EditorialLa Voz de Córdoba

Que emprendan otros

Mientras Europa, el Gobierno de España y la Junta de Andalucía impulsan el biogás y el biometano como una herramienta para transformar residuos en energía renovable, atraer inversión y reducir la dependencia exterior, en Córdoba asistimos a un fenómeno cada vez más frecuente: proyectos empresariales que cumplen los trámites legales y ambientales terminan encontrando su principal obstáculo en la propia política local.

Conviene recordar de qué estamos hablando. El olivar andaluz genera cada año millones de toneladas de residuos cuya gestión constituye uno de los grandes desafíos económicos y ambientales del sector. Solo el alperujo, principal subproducto de la elaboración del aceite, alcanza volúmenes que el sistema tradicional tiene cada vez más dificultades para absorber. Las plantas de biogás se presentan precisamente como una de las soluciones posibles, al convertir esos residuos agrícolas, ganaderos y agroindustriales en energía y nuevos recursos aprovechables dentro de la economía circular.

Particularmente significativo es el caso de Baena, porque da una importante medida de cómo la clase política puede acabar convirtiéndose en una verdadera barrera para la economía y la inversión. Esta semana la alcaldesa de la localidad anunciaba la presentación de alegaciones contra la planta que diversos promotores pretenden instalar en el municipio. Son empresarios que en todo momento han defendido la transparencia del proyecto y, lo más importante, la calidad del mismo frente a algunos de los problemas que otras instalaciones similares pueden generar, como los malos olores.

Además de una importante empresa oleícola, en el proyecto participan grupos de emprendedores jóvenes, gente seria que arriesga capital propio, busca financiación y apuesta por una iniciativa en la que cree firmemente. Lo más sorprendente de la respuesta política contra esta planta es que ha logrado unir a izquierda y derecha bajo propuestas que parecen tener más de populismo y demagogia que de análisis riguroso del proyecto. Cuesta creer que muchos de quienes hoy se oponen se hayan interesado realmente por conocerlo de primera mano.

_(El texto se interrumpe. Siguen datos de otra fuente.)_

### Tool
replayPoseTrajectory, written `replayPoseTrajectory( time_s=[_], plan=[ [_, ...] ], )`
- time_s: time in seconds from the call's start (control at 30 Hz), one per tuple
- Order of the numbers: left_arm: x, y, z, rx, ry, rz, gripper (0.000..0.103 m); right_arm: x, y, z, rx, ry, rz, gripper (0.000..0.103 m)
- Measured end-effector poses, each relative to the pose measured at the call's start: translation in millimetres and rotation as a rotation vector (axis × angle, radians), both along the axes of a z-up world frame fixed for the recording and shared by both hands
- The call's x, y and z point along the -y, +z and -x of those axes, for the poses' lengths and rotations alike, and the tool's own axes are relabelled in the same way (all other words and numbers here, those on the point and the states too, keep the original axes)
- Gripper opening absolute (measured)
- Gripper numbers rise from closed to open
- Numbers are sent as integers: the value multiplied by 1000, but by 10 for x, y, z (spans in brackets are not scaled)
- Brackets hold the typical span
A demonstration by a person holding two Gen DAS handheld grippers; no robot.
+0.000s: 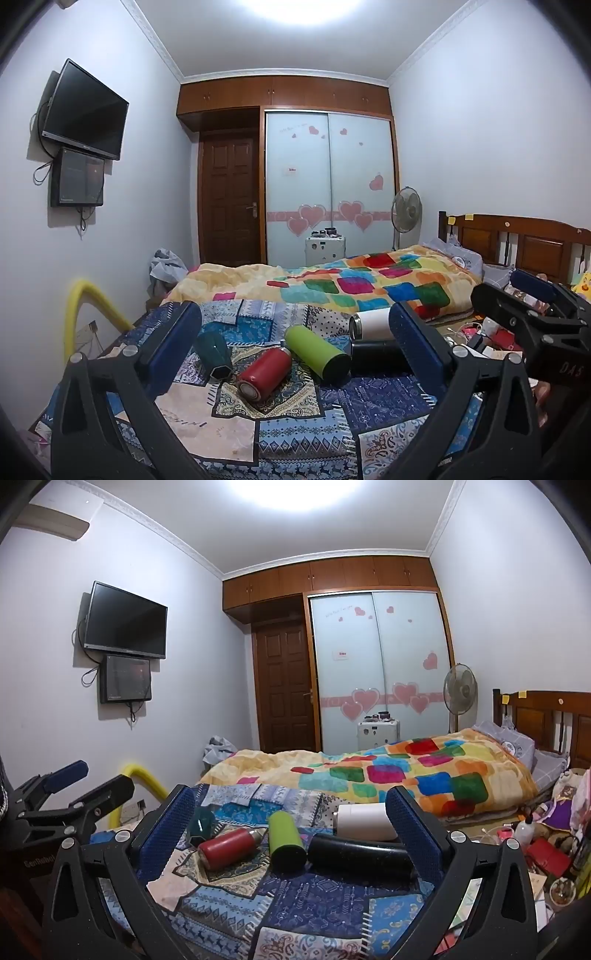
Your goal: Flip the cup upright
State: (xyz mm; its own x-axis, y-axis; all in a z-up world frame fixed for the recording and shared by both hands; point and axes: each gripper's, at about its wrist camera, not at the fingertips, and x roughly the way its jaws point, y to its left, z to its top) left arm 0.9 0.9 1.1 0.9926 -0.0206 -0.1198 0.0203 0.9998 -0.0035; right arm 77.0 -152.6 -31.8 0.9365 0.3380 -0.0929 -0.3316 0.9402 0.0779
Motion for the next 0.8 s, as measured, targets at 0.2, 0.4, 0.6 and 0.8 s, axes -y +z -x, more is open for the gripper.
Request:
replayPoseTrajectory(
  time_s=[0.2,0.4,0.6,0.8],
  plan=[
    [15,-23,-33,-7,-2,-14,103,-16,2,0,-3,-4,-2,103],
    [-4,-42,-18,-7,-2,3,103,10,0,1,-2,-3,-11,103],
    [-40,-36,-3,0,-2,5,103,8,-15,10,-4,-1,-12,103],
    [1,-24,6,6,1,-2,103,37,-23,8,-5,-2,-13,103]
  ],
)
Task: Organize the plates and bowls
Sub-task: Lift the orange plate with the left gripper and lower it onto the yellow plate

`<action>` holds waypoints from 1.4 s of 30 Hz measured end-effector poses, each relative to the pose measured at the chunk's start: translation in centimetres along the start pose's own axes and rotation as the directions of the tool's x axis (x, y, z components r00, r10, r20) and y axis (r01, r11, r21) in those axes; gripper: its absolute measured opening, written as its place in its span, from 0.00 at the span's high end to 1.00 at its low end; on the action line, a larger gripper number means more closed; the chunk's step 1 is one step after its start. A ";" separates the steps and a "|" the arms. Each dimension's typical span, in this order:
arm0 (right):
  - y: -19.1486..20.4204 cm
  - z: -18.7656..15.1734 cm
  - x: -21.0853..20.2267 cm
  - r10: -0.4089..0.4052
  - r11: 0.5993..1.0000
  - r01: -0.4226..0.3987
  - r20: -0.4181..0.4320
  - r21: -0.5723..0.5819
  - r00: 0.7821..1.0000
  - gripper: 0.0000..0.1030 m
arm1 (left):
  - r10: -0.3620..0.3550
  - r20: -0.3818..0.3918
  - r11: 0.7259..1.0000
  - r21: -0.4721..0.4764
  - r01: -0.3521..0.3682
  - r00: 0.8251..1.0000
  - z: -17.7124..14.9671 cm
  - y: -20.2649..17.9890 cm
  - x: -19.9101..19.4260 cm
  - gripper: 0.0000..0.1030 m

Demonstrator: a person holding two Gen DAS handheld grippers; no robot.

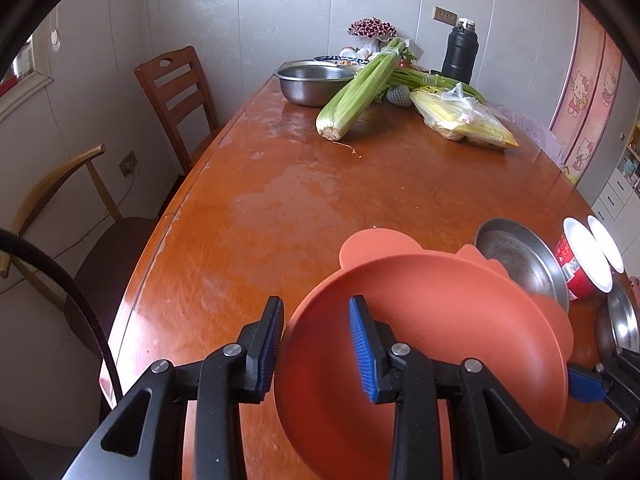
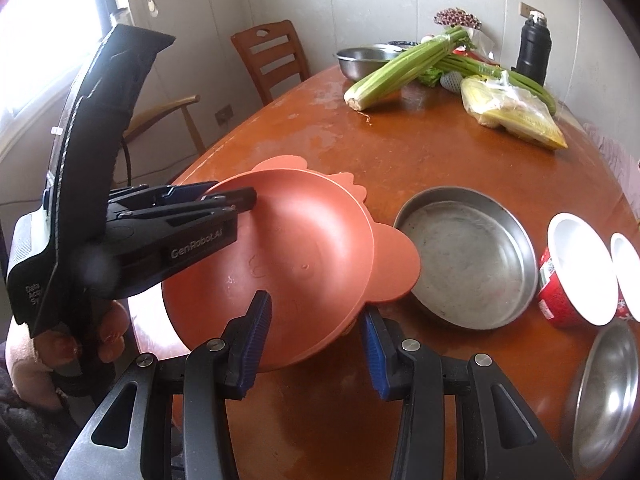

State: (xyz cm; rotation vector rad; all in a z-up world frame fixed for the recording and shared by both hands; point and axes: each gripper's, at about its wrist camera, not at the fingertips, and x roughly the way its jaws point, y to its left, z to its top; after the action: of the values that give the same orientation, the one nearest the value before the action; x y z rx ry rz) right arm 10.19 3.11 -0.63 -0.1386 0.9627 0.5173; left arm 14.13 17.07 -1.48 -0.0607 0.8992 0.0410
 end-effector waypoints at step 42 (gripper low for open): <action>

Resulta especialmente llamativo ver cómo algunos representantes de la llamada nueva política se suman sonrientes al carro de la oposición, buscando aparentemente más el rédito electoral que la fidelidad a unos supuestos principios de defensa de la iniciativa privada, la economía nacional o la creación de empleo. Todos aparecen en una misma fotografía que retrata uno de los grandes males de la política profesional española: nunca se juegan sus cuartos, reparten recursos ajenos, se erigen en jueces de la inversión privada y después tienen la desfachatez de organizar jornadas sobre emprendimiento.

Ellos, precisamente ellos, que no conocen las noches de insomnio de quien tiene que afrontar el pago de las nóminas, los seguros sociales, los préstamos bancarios o la incertidumbre de recuperar algún día el dinero invertido en una empresa atrapada entre la burocracia, la lentitud administrativa y los vaivenes políticos.

Y después llegarán las jornadas sobre fuga de talento. Se convocarán expertos, se redactarán informes y se organizarán mesas redondas para intentar comprender por qué tantos jóvenes buscan oportunidades lejos de aquí. Se analizarán causas complejas y se elaborarán diagnósticos sofisticados. Sin embargo, tal vez la explicación sea bastante más sencilla.

Porque mientras seguimos transmitiendo a quienes quieren invertir, arriesgar y crear empleo que cualquier proyecto puede convertirse en una carrera de obstáculos políticos, el mensaje que termina recibiéndose es inequívoco: que emprendan otros.

Y muchos, sencillamente, ya lo están haciendo. En otros países, por supuesto.